太郎は彼女を睨みつけて、クッキーを頬張った。
「やっぱりキャストライトがいないとダメだね」
対して、先ほどの屈辱など忘れたのか、サファイアは能天気にそう言ってのけた。
「それは困るな。私がいなくてもきちんとした生活を送ってくれないと。おちおち警備にも行けないじゃないか」
「せめてもう一人、シャキッとした奴がいればなあ」
レッドスピネルが紅茶をすすりながら言った。
「隊長。宝兵を増やすってのはどうだ」
「自分で節制する気はないのかい?」
じろりと睨むキャストライトに、レッドスピネルは肩をすくめてみせる。
「もちろん努力するさ。けど、一朝一夕でなれる訳じゃねえ。それまでの間サポートして欲しいだけだ」
「それでしたら、‘発掘’などはいかがでしょう?」
ルーペが太郎の隣に座り、口を開く。
「主に装飾品となる石をとりに行くものですが、稀に太陽の光や月の光、そして宝兵の原石がとれます。領土内の山で行うので敵も出ず、負傷することなく行えますよ」
「えー……もうそんな体力残ってねえよ」
「ご安心を。発掘は宝兵のみで行います」
太郎の不満は即座に解消された。
「だったらアリだな。もっと優しくて気の利く宝兵が欲しい」
「それは私への嫌味かな?」
睨むキャストライトをなだめるように、レッドスピネルが
「まあまあ。けど、キャストライトにとっても悪い話じゃないだろ?人手が増えるってのはそれだけ各自の負担が減る。警備然り、家事然り」
「……確かにそうだね。人手は欲しいと思っていたところだけど」
納得いかない様子だったが、それでもキャストライトは頷いた。
その言葉にサファイアが嬉しそうに両手を挙げる。
「決まりですね!私、新しい仲間を探してきます!」
「ああ。
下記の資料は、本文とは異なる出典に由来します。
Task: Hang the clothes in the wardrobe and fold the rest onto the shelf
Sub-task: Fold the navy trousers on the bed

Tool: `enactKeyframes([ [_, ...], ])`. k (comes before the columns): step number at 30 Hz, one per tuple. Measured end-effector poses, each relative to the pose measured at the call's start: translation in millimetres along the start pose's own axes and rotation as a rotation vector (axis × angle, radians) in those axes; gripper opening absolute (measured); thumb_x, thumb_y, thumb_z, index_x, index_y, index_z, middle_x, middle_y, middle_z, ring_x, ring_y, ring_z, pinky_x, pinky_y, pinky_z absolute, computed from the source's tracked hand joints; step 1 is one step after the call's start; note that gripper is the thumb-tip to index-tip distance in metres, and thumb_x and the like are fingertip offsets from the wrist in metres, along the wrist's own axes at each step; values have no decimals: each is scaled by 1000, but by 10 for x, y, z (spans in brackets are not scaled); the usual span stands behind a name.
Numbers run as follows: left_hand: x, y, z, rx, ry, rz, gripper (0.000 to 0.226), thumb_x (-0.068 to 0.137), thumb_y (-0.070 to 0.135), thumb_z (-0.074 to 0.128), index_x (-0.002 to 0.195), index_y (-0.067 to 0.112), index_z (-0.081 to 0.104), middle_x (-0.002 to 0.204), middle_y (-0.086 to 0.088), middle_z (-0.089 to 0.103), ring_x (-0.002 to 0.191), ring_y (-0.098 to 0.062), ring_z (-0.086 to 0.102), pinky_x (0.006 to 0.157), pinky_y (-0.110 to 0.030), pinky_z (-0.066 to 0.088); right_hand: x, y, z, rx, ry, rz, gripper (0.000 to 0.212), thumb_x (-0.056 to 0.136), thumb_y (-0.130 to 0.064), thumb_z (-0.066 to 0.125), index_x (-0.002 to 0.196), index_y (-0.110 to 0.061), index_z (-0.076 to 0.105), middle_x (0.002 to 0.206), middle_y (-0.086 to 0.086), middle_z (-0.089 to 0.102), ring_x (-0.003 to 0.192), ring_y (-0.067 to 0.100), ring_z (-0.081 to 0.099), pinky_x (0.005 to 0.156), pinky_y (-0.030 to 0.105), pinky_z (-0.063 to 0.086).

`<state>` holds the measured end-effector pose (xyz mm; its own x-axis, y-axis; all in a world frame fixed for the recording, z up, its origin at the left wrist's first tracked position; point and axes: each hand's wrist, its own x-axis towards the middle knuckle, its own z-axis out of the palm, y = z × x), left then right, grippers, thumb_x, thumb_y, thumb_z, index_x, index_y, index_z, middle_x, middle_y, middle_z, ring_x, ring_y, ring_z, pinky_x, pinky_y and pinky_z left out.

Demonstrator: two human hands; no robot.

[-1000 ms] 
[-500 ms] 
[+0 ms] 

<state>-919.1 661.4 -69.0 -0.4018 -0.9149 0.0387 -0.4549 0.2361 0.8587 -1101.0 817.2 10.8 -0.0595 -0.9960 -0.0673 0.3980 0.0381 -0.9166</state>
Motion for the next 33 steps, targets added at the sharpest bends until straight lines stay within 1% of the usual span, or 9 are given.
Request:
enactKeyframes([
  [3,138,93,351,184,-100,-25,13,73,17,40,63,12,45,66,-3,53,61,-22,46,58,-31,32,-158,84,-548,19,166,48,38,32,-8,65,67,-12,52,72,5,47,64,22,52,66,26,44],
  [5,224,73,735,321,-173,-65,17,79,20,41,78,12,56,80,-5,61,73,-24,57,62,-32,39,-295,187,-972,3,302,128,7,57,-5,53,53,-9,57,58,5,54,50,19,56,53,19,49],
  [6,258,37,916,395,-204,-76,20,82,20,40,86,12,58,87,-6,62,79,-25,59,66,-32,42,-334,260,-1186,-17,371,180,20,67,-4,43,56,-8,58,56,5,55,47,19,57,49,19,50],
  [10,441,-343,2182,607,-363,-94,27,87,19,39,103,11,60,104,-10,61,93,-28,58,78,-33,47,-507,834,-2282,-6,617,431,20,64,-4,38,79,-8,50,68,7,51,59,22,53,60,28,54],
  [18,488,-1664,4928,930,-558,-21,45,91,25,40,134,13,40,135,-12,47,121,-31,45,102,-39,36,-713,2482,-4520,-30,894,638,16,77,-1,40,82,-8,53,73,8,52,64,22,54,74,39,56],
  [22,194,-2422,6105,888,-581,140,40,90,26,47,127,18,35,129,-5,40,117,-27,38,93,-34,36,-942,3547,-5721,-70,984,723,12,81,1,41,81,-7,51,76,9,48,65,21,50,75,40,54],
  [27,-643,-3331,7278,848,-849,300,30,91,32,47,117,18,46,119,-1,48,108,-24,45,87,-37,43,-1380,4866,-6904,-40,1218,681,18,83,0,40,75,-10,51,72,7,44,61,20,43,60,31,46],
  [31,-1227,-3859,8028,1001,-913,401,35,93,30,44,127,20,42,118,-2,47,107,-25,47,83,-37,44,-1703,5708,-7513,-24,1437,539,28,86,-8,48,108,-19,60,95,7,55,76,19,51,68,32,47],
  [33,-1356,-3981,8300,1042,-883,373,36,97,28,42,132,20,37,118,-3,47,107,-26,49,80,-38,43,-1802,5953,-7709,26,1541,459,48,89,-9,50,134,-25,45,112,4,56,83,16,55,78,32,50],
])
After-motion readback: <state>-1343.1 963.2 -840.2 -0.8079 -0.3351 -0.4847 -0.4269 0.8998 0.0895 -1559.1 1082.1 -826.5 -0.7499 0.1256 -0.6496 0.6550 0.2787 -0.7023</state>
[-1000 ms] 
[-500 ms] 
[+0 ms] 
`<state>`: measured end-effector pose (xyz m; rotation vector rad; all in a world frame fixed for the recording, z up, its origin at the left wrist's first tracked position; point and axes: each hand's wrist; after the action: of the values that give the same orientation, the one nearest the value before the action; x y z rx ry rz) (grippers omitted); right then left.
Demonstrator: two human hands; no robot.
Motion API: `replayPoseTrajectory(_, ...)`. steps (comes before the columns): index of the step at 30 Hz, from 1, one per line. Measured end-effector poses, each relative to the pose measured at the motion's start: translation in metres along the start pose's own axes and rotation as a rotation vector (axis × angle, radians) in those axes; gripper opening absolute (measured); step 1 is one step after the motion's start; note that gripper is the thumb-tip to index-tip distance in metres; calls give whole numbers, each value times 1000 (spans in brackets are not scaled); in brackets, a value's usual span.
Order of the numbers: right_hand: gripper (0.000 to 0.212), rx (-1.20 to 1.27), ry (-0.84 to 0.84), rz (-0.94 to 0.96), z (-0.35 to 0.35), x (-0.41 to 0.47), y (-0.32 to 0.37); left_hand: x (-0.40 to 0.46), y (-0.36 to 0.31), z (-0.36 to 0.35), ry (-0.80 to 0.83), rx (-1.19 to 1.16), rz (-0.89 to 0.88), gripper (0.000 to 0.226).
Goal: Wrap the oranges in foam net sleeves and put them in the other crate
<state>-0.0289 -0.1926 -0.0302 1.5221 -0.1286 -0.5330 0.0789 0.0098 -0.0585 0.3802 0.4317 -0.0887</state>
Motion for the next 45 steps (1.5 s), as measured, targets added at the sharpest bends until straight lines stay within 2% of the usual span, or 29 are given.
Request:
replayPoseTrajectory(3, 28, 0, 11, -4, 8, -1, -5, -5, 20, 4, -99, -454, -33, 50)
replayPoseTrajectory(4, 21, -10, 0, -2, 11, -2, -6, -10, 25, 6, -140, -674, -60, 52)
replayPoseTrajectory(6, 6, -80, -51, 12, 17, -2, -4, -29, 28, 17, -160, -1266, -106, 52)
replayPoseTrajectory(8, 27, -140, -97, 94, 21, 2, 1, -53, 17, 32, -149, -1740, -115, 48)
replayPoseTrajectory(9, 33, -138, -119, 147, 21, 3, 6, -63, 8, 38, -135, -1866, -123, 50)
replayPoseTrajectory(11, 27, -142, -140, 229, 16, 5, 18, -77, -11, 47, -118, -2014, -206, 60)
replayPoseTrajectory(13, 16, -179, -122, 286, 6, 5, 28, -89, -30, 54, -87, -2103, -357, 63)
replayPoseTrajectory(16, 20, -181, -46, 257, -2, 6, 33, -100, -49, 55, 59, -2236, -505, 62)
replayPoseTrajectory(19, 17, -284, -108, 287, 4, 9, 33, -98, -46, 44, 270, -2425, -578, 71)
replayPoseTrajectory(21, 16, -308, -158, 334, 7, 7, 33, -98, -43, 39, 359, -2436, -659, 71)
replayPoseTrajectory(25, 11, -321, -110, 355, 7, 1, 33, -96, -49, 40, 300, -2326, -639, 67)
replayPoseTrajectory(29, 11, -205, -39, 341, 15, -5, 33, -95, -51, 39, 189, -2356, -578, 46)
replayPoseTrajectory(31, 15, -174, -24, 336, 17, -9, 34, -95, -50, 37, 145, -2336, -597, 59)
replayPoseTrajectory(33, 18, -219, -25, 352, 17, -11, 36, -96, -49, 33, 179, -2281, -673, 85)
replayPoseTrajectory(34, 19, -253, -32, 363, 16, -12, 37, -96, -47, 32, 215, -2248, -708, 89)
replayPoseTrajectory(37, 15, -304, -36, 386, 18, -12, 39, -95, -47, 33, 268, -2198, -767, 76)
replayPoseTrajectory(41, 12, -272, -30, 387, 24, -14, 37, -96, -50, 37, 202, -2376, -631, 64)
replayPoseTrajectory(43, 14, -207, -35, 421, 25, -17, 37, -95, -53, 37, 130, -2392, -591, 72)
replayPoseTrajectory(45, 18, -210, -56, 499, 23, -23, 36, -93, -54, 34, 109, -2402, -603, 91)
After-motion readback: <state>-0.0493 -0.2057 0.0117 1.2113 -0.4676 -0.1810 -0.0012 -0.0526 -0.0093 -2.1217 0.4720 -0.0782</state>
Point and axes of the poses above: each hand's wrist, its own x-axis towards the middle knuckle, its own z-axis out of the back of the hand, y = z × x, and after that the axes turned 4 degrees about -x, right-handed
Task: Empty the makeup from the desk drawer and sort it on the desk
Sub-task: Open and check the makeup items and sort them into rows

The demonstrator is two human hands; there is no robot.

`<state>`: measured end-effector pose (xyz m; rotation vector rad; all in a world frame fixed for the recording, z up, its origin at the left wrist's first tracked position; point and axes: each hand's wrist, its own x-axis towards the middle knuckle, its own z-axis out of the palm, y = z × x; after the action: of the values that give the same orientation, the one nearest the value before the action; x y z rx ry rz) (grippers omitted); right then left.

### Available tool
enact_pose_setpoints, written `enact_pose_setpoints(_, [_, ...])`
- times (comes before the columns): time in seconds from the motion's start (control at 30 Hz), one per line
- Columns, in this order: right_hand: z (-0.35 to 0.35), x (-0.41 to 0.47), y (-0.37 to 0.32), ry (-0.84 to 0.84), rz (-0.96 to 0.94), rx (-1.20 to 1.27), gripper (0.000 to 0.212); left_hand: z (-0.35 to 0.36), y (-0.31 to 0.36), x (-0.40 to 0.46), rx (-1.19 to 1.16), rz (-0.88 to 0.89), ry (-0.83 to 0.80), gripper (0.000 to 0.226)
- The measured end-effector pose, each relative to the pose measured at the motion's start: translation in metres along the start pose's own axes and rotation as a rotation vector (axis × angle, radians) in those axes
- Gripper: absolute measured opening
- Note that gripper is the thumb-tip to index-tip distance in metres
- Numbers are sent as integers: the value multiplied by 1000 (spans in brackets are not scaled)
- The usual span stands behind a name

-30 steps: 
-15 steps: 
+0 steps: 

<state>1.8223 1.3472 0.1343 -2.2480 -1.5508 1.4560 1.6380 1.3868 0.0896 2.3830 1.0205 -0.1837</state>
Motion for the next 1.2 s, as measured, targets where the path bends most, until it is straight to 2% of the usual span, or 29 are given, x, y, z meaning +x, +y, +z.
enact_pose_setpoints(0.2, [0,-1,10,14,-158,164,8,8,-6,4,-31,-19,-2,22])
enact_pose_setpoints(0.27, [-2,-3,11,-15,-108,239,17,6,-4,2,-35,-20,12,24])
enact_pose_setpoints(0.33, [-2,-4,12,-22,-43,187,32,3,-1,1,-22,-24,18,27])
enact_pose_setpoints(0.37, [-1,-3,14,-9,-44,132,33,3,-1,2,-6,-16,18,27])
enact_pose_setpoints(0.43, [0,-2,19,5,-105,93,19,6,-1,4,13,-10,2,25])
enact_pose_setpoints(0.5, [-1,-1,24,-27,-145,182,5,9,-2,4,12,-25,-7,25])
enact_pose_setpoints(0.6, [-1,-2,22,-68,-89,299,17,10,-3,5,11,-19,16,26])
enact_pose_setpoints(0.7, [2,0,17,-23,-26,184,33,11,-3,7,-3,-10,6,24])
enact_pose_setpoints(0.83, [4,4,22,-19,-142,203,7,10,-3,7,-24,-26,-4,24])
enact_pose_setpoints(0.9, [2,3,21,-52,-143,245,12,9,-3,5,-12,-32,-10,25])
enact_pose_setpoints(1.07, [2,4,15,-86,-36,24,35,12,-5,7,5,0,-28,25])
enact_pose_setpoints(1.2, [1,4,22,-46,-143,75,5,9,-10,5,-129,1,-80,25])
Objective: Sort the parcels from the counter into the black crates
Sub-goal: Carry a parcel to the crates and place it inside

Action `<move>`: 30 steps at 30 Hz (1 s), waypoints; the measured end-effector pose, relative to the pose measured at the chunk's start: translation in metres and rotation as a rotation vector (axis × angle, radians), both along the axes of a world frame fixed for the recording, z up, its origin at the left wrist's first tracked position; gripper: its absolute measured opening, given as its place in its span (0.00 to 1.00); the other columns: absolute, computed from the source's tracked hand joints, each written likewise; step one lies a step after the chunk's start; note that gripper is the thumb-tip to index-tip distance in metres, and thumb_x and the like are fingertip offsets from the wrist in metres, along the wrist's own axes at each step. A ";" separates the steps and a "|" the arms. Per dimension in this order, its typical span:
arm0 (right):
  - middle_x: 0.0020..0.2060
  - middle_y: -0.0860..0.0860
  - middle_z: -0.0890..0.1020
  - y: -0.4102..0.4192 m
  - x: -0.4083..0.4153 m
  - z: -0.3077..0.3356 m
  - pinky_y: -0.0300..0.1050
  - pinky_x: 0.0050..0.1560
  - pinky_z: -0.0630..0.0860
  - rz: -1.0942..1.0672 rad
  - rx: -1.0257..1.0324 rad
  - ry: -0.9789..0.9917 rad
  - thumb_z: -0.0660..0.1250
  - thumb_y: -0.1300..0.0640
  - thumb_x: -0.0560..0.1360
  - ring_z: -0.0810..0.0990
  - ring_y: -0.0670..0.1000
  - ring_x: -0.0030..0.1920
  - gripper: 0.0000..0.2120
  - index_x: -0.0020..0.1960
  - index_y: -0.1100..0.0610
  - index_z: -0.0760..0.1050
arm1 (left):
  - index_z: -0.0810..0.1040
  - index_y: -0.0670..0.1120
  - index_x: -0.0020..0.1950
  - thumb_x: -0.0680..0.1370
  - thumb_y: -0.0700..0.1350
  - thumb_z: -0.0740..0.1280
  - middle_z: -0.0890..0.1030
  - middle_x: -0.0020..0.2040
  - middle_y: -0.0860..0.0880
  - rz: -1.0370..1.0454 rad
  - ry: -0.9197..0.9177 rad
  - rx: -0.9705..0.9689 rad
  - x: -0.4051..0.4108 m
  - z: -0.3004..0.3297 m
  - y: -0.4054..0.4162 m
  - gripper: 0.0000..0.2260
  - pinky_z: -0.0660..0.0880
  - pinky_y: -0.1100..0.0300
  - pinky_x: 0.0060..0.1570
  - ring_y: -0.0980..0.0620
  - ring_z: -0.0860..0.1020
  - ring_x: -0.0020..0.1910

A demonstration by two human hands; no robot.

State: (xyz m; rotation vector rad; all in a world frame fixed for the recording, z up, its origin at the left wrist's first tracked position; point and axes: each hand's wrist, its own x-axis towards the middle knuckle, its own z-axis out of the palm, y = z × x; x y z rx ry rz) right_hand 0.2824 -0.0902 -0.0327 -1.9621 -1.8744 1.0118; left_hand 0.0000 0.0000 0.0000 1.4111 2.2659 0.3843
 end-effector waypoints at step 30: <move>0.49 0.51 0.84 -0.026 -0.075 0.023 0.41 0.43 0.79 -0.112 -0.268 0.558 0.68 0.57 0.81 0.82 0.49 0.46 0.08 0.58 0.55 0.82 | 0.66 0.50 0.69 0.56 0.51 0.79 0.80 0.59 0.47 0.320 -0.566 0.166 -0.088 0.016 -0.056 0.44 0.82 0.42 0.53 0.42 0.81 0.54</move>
いい石見つけて来いよ」
残っていたクッキーを口に入れ、太郎はそう言った。
● ● ●
翌日。
流石にお尻を腫らせて発掘には行けないと、一晩休んで行くことになった。
玄関に立つのはサファイアとキャストライト。
サファイアは単純に発掘へ行ってみたいと言い、キャストライトは「きちんとした宝兵かどうか、自分の目で見極めたいからね。私が行くよ」と言ったための人選だ。
「じゃあ、行ってきます!」
「期待して待っててくれ」
そう言い残し鉱床を出る。
残された太郎達は手を振り見送った。
「……さて、鬼の居ぬ間に」
「市場に出かけましょう!」
懲りずにだらけようとする太郎だったが、ルーペに行く手を阻まれる。
「はあ?なんでだよ。面倒くせえ」
昨日、体を酷使したばかりだ。
今日はたっぷり休養を取る必要がある。
太郎はルーペを押しのけてリビングへ行こうとするが、負けじと彼女が踏ん張った。
「食材を買うようキャストライトに頼まれたんです」
「ふざけんな。あいつにさせればいいだろ」
「発掘に行くのでできません。それに、本来であれば備蓄していた食糧でやりすごせたのに、それを全部食べてしまったのは隊長殿ではありませんか」
ぐうの音も出ない正論。
太郎は苦し紛れに、隣に立っているレッドスピネルを巻き込むことにする。
「俺だけじゃない。レッドスピネルもだ」
「すまん。スピちゃんも付き合うよ。市場に行こうぜ」
悪手だった。
ルーペとレッドスピネルが、太郎の両腕にそれぞれ自身の腕を絡め
「よかったですね。では行きましょう」
そのまま、リビングとは真逆の――玄関に向かって進んで行った。
● ● ●
市場にはテント式の簡易な店が多く並んでいた。
果物から装飾品、なかには原石を置いている店もある。
太郎はそのうちの一つを手に取って
「これ買えばいいんじゃないのか」
「駄目です。いまキャストライト達が発掘に行っているじゃないですか。彼女たちが原石を持って帰ればタダで手に入るんですよ」
ルーペに言われ、しぶしぶ元に戻す。